The artwork pictured above, a double-sided print by Mark Titchner, is from the exhibit described below at the Leeds Art Gallery.
Rank: Picturing The Social Order 1615-2009The words on the painting were suggested by Bill Clinton's acceptance speech at the 1992 Democratic Convention.
This fascinating and unusual exhibition, which looks at how artists have pictured the shape of society from Renaissance times to the present, opens its UK tour at Leeds Art Gallery. A society without stratification is barely imaginable, but how do we picture our own system of hierarchies, of difference? British writers, political theorists and artists have used numerous images to picture ‘who we are’: describing us through ‘orders’, ‘estates’, ‘classes’, ‘stations’, ‘degrees’, or ‘ranks’. But only this latter term has kept the same meaning over six centuries. With over 100 exhibits, new work from leading contemporary artists and the presentation of new social research from academics and government agencies.
And so we must say to every American: Look beyond the stereotypes that blind us. We need each other - all of us - we need each other. We don’t have a person to waste, and yet for too long politicians have told the most of us that are doing all right that what’s really wrong with America is the rest of us - them.Well, we're not there yet, are we?
Them, the minorities. Them, the liberals. Them, the poor. Them, the homeless. Them, the people with disabilities. Them, the gays.
We’ve gotten to where we’ve nearly them'ed ourselves to death. Them, and them, and them.
But, this is America. There is no them. There is only us.
One nation, under God, indivisible, with liberty and justice for all.
I was intrigued by the sculpture/painting the moment I read the words. It is a large block with all sides painted, taller and wider than it is thick, like a domino. At first, I thought the words were quite satisfying - if only the world was like that - but, as I thought about them more, I realized that more than one meaning was applicable.
What does it say to you?
The poster below, titled "Pyramid of Capitalist System", was included in the exhibit, also. It is dated 1911, and was published by the Industrial Worker then out of Spokane, Washington, which describes itself as the "Foremost Exponent of Revolutionary Industrial Unionism".
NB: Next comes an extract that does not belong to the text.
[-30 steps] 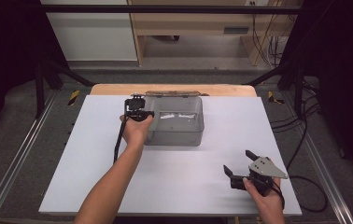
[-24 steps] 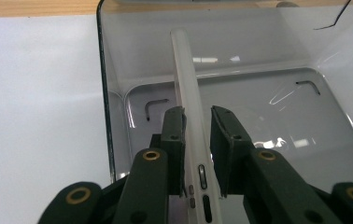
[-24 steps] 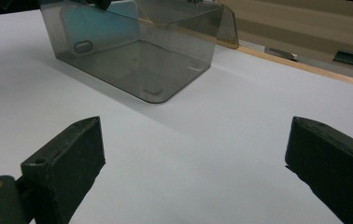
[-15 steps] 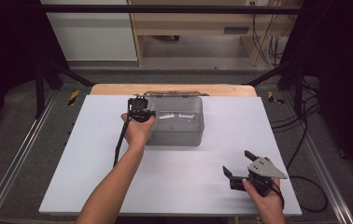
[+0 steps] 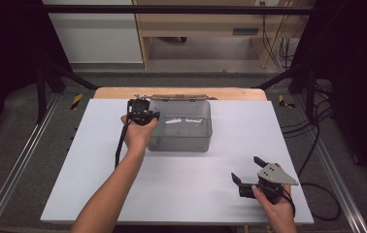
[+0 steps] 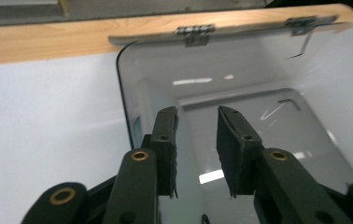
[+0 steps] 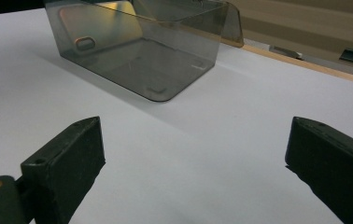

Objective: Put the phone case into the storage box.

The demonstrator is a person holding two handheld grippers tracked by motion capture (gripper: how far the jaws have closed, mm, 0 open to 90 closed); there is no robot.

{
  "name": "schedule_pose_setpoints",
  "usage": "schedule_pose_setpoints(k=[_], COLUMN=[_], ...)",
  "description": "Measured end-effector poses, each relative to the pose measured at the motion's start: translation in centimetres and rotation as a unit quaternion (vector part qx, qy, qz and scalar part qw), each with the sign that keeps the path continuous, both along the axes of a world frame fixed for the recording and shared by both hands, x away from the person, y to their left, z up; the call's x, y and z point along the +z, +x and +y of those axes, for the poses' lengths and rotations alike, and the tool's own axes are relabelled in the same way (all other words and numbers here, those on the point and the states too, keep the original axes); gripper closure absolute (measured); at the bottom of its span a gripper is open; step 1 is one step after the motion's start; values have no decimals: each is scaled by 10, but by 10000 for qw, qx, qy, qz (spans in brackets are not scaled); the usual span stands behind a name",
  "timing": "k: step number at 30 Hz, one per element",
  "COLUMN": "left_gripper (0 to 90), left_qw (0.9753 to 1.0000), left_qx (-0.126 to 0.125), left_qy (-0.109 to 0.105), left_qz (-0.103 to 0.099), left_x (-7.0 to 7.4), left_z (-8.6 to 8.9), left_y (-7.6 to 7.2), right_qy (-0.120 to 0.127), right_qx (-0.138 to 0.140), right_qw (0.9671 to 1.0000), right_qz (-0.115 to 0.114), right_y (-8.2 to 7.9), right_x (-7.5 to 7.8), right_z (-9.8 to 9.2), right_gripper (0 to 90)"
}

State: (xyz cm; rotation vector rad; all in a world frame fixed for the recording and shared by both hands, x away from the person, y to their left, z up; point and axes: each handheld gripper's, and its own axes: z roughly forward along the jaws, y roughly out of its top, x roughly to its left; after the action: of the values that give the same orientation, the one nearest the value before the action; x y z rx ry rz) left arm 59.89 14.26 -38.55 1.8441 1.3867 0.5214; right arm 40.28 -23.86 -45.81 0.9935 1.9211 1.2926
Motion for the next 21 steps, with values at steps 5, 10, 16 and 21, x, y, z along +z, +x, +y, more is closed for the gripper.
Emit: schedule_pose_setpoints(k=[5,10,16,21], left_gripper=[632,522,334,133], left_qw=[9994,9984,9964,9920], left_qx=[-147,-198,-223,-438], left_qy=[65,37,-99,-304], left_qz=[-306,-526,-806,-1142], left_x=[8,13,16,21], left_z=[2,2,-1,-4], left_y=[-7,-12,-17,-25], right_qy=[32,128,168,149], right_qx=[-3,-21,-82,-90], right_qw=[10000,9999,9998,9998], right_qz=[-10,17,14,4], right_y=[0,1,1,1], right_x=[0,0,0,1], right_z=[-1,-2,-5,-5], right_gripper=[50,48,48,48])
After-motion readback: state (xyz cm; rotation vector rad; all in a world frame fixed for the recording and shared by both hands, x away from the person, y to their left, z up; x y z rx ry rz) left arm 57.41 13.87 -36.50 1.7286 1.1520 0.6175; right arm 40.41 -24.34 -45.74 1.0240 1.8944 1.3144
To read the words, click on the picture to enlarge. See what the caption for the church says. Sadly, it's too often true. The whole pyramid looks just about right for today.
A blogger in the UK, Good As Dead doesn't like the exhibit at all.
There is a faint smell of some thing gone off wafting through the cherished halls of the Leeds City Art Gallery. It is the careers of the curators of the latest installment in the continuously disappointing gallery programme. Not that this Blog wishes to make any enemies within the Leeds arts intellgensia (who us?!), but the current show Rank: Picturing The Social Order 1615-2009 is so SHOCKINGLY BAD that the curators should soon be meeting their P45s in a dark Leeds alley.Whew! The writer should tell us what he/she really thinks.
Another blogger from San Francisco, r+d, panned the show, too, but with less vitriol, saying that it was not an art show, but an educational exhibit, and that there was good art in the mix, but the art was overwhelmed by charts and graphs and educational tools.
A blow-up of the frontispiece of Thomas Hobbes book, Leviathan, was part of the exhibit.
My thought? Ah, what do I know? However, I engaged with the show on quite a high level. It's possible that the educational material overwhelmed the art, but, on the whole, I felt both pleasure and excitement as I walked through the exhibit the first time and again with Erika and Susan on the day of our gathering for lunch at the Tiled Hall Café in the Leeds Art Gallery.
As to "Rank", the subject of the exhibit, "Plus ça change, plus c'est la même chose".